Controllers are used to group common functionality in the same (pluggable) module.

For example, the route:

get "/users/:id", MyApp.UserController, :show

will invoke the show/2 action in the MyApp.UserController:

defmodule MyApp.UserController do
  use MyAppWeb, :controller

  def show(conn, %{"id" => id}) do
    user = Repo.get(User, id)
    render conn, "show.html", user: user
  end
end

An action is a regular function that receives the connection and the request parameters as arguments. The connection is a Plug.Conn struct, as specified by the Plug library.

Options

When used, the controller supports the following options:

  • :namespace - sets the namespace to properly inflect the layout view. By default it uses the base alias in your controller name

  • :log - the level to log. When false, disables controller logging

Connection

A controller by default provides many convenience functions for manipulating the connection, rendering templates, and more.

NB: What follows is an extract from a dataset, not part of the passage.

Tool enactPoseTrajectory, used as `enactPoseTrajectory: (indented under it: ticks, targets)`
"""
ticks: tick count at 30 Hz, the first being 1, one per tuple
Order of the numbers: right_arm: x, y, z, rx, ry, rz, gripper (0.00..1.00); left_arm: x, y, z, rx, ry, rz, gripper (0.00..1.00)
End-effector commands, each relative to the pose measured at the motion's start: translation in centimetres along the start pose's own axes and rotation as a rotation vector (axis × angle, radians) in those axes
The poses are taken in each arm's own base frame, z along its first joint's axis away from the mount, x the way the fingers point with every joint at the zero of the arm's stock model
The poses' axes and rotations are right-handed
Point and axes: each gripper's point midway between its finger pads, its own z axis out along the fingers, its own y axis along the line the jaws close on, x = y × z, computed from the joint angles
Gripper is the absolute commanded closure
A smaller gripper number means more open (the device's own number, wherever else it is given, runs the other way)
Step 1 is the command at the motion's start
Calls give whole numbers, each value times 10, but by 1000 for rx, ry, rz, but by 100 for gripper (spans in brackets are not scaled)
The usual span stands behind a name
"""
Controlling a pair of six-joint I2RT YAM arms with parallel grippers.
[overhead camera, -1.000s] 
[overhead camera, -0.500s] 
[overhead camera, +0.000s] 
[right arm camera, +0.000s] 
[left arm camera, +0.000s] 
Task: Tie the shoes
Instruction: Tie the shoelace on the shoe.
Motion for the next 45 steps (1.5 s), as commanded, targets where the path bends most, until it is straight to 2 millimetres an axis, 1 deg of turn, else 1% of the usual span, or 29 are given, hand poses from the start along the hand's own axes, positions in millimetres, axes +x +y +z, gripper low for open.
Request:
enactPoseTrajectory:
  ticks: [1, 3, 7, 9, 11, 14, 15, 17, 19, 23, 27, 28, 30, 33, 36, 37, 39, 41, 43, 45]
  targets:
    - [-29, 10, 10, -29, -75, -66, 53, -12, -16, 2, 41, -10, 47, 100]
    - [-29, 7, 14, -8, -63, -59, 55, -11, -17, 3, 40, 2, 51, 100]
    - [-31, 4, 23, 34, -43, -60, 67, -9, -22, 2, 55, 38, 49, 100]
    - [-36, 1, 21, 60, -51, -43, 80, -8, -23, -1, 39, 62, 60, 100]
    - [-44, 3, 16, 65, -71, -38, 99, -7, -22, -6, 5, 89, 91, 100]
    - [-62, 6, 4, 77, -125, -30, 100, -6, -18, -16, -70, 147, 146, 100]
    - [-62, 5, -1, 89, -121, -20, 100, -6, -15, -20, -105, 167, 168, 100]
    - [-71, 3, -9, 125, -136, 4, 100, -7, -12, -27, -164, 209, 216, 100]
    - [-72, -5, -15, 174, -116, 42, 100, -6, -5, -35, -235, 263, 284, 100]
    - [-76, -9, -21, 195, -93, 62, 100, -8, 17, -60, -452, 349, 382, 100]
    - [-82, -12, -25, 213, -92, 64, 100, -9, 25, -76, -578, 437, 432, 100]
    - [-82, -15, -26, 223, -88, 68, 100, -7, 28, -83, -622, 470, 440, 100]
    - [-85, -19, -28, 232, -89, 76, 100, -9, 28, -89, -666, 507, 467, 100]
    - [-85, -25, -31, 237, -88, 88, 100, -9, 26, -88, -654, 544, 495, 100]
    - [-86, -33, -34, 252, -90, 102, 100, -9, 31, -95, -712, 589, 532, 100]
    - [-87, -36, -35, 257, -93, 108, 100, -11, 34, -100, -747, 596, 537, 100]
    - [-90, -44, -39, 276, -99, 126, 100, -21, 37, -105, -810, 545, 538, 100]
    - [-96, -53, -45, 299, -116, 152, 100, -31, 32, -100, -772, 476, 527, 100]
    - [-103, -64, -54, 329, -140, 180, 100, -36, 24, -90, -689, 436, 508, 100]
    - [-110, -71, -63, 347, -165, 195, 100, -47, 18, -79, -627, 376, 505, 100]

Those functions are imported from two modules:

  • Plug.Conn - a collection of low-level functions to work with the connection

  • Phoenix.Controller - functions provided by Phoenix to support rendering, and other Phoenix specific behaviour

If you want to have functions that manipulate the connection without fully implementing the controller, you can import both modules directly instead of use Phoenix.Controller.

Plug pipeline

As with routers, controllers also have their own plug pipeline. However, different from routers, controllers have a single pipeline:

defmodule MyApp.UserController do
  use MyAppWeb, :controller

  plug :authenticate, usernames: ["jose", "eric", "sonny"]

  def show(conn, params) do
    # authenticated users only
  end

  defp authenticate(conn, options) do
    if get_session(conn, :username) in options[:usernames] do
      conn
    else
      conn |> redirect(to: "/") |> halt()
    end
  end
end

The :authenticate plug will be invoked before the action. If the plug calls Plug.Conn.halt/1 (which is by default imported into controllers), it will halt the pipeline and won’t invoke the action.

Guards

plug/2 in controllers supports guards, allowing a developer to configure a plug to only run in some particular action:

plug :authenticate, [usernames: ["jose", "eric", "sonny"]] when action in [:show, :edit]
plug :authenticate, [usernames: ["admin"]] when not action in [:index]

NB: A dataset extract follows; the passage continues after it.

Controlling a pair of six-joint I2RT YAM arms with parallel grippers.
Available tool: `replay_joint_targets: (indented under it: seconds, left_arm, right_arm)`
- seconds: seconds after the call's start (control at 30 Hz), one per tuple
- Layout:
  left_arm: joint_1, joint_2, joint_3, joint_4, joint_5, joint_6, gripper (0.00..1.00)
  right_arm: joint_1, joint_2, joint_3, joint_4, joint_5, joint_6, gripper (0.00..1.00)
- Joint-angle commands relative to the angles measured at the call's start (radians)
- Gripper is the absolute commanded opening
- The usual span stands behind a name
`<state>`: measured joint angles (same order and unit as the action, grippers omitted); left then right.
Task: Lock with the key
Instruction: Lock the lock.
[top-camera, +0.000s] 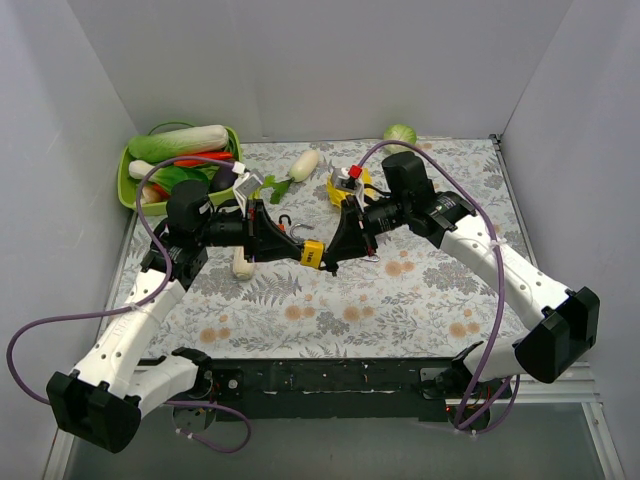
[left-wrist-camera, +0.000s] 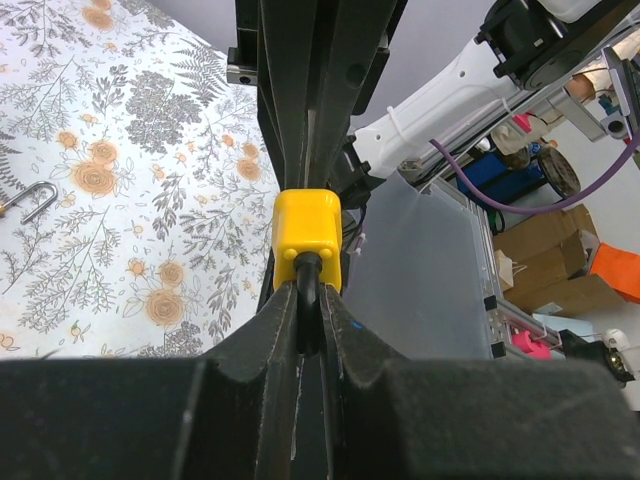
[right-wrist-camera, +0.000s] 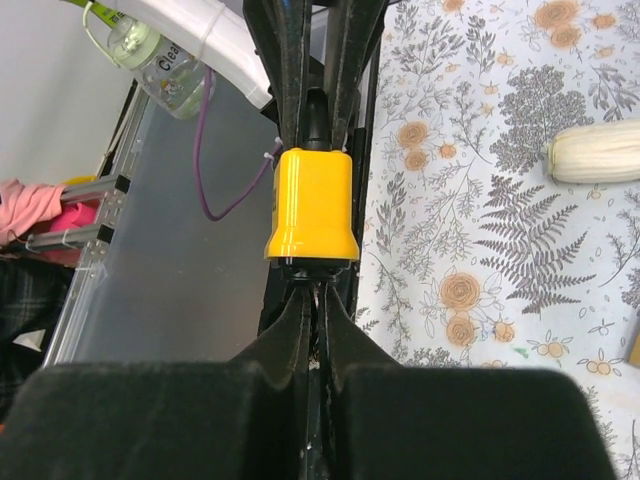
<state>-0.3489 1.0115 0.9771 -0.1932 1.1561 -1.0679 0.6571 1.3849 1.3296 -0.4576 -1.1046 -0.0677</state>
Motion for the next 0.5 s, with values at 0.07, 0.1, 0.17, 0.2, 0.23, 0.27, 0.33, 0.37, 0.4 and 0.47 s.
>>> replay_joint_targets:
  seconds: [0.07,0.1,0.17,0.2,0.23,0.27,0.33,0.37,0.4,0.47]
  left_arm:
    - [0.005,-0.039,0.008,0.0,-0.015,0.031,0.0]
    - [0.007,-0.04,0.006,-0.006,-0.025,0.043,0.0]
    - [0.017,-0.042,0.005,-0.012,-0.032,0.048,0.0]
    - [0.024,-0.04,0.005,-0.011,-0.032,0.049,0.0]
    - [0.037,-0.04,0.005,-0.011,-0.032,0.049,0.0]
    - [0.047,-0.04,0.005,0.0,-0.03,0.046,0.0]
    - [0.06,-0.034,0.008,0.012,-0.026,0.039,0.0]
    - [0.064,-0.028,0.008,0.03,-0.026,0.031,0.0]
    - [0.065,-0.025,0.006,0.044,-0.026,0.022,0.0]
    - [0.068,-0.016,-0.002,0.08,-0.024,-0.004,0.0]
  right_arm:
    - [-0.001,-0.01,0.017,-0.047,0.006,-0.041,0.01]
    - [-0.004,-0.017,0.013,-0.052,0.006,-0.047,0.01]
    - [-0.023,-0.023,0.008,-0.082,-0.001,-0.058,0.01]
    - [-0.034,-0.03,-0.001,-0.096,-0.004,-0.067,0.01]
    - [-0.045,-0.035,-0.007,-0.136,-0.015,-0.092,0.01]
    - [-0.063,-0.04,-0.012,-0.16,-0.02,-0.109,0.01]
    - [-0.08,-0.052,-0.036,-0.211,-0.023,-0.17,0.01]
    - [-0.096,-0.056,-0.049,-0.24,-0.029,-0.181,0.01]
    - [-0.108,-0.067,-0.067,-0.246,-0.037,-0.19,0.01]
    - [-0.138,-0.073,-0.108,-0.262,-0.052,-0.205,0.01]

The first plug will run only when action is show or edit. The second plug will always run, except for the index action.

Those guards work like regular Elixir guards and the only variables accessible in the guard are conn, the action as an atom and the controller as an alias.

Controllers are plugs

Like routers, controllers are plugs, but they are wired to dispatch to a particular function which is called an action.

For example, the route:

get "/users/:id", UserController, :show

will invoke UserController as a plug:

UserController.call(conn, :show)

which will trigger the plug pipeline and which will eventually invoke the inner action plug that dispatches to the show/2 function in the UserController.

As controllers are plugs, they implement both init/1 and call/2, and it also provides a function named action/2 which is responsible for dispatching the appropriate action after the plug stack (and is also overridable).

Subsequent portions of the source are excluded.